Self-loathing, Self-loving & Creativity

 

A photo I accidentally took as I was framing a photograph as part of a a smartphone photo a day project. To me it expressed my concentration in trying to frame and create the "perfect image" and the wonderful world of happy accidents but without a doubt is a visual representation of my narcissism and the creative process.

A photo I accidentally took as I was framing a photograph as part of a a smartphone photo a day project. To me it expressed my concentration in trying to frame and create the “perfect image” and the wonderful world of happy accidents but without a doubt is a visual representation of my narcissism and the creative process.

Some colleagues and I were having a discussion this morning about the idea that many people in the arts and entertainment have tendencies towards the extremes of self-loathing and arrogance. It got me thinking and thanks to the wonders of the internet and some free time waiting for a meeting with my smartphone I started to do some searching and reading on the subject. I came across a salon.com article which explores many issues surrounding the subject, Literary self-loathing: How Jonathan Franzen, Elizabeth Gilbert and more keep it at bay by Michele Filgate.

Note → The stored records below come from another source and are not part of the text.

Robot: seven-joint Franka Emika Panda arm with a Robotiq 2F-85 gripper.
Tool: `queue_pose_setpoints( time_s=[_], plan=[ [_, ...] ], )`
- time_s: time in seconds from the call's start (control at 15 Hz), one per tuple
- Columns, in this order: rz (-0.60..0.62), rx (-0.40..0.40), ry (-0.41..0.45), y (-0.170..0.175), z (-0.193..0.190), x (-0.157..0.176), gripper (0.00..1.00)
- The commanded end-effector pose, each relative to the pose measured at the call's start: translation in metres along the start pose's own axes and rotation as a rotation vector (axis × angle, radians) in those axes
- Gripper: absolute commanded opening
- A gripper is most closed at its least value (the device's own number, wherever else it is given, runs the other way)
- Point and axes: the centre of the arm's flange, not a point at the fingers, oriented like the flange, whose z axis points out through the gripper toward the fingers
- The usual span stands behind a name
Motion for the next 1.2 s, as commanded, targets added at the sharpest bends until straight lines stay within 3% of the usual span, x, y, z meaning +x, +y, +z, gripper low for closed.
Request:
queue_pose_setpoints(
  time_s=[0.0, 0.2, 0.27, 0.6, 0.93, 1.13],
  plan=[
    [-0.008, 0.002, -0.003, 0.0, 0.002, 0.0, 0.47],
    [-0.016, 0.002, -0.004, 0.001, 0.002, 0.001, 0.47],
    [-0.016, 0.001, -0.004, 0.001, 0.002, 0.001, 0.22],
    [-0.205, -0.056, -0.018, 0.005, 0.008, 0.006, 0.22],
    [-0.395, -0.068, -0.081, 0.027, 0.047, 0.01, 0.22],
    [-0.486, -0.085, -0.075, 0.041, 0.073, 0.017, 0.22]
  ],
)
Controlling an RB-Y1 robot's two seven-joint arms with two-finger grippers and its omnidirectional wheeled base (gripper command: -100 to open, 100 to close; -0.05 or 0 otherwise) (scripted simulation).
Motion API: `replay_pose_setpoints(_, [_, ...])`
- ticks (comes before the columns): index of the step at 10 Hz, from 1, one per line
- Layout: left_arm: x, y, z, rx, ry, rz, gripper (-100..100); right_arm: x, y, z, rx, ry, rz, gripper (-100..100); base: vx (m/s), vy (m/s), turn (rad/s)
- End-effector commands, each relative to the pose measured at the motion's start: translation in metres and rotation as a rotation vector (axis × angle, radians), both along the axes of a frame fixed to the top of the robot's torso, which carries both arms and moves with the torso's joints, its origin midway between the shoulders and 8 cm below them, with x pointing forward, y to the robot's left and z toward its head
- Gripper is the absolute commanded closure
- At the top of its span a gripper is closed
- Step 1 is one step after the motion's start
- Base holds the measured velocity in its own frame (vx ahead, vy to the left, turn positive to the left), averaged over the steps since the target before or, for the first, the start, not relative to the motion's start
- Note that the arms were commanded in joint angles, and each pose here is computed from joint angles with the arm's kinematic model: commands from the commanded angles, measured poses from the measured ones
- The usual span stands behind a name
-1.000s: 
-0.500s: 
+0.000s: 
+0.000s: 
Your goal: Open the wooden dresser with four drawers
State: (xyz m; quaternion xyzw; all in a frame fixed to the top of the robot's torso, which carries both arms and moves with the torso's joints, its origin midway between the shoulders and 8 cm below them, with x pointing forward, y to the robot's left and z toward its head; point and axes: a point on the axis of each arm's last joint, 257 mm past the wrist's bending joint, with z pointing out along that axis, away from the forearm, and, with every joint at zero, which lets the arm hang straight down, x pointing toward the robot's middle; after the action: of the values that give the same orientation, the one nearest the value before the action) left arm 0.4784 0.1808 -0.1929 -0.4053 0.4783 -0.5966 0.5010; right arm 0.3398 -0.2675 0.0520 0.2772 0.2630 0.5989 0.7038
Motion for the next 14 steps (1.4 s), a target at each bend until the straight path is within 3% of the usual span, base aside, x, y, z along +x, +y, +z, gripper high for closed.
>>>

There is the obvious – which is that self-loathing is an integral part of the artistic process. As Filgate remarks:

Self-loathing is in the writer’s blood. When you’re an artist of any kind, there’s no certainty that what you’re working on won’t be a complete failure. … The answer, of course, is that it’s human nature to struggle with oneself. That icky feeling of discontent we often experience is what sometimes inspires the best art.

She goes on to quote author Elizabeth Gilbert,

“I think the question of self-loathing vs. self-confidence is a false choice when it comes to writing,” Gilbert says. “I don’t think those are the only two possibilities for How To Be as a writer. (Either blustery or withering, in other words. Both of which are just the opposite ends of extreme narcissism.) I think there are writers who take a quieter approach to their work — one that is just about respectfully showing up for your vocation day after day, steadily doing your best, and letting go of the results. Not going to war against anyone else, or against their talents, or against themselves.”

Nice idea (and something I aspire to and wish I could accomplish). Although I do believe it is much more common for people expressing themselves creatively to experience either self-loathing in the process (those, sometimes irrational, feelings of inadequacy and insecurity) or extreme self-love (arrogance where the assumption is that whatever you create is brilliance and should be appreciated by all). Perhaps because narcissism and creativity are also often two sides of the same coin? After all when one is being creative they are often “expressing themselves.” Which works if you make a connection with someone else but otherwise it’s just pure narcissism and comes across as obnoxious and arrogant. One of my colleagues who identified as a self-loather during this morning’s conversation joked that he wanted to be more arrogant which made me think oftentimes the arrogance of the creative process really just masks some form of self-loathing (insecurity with what you are putting out into the world). And really to put something out into the world despite all of the uncertainty you may have surrounding it means that self-doubt must be tinged with some “arrogance.” So the two can perhaps be inextricably linked?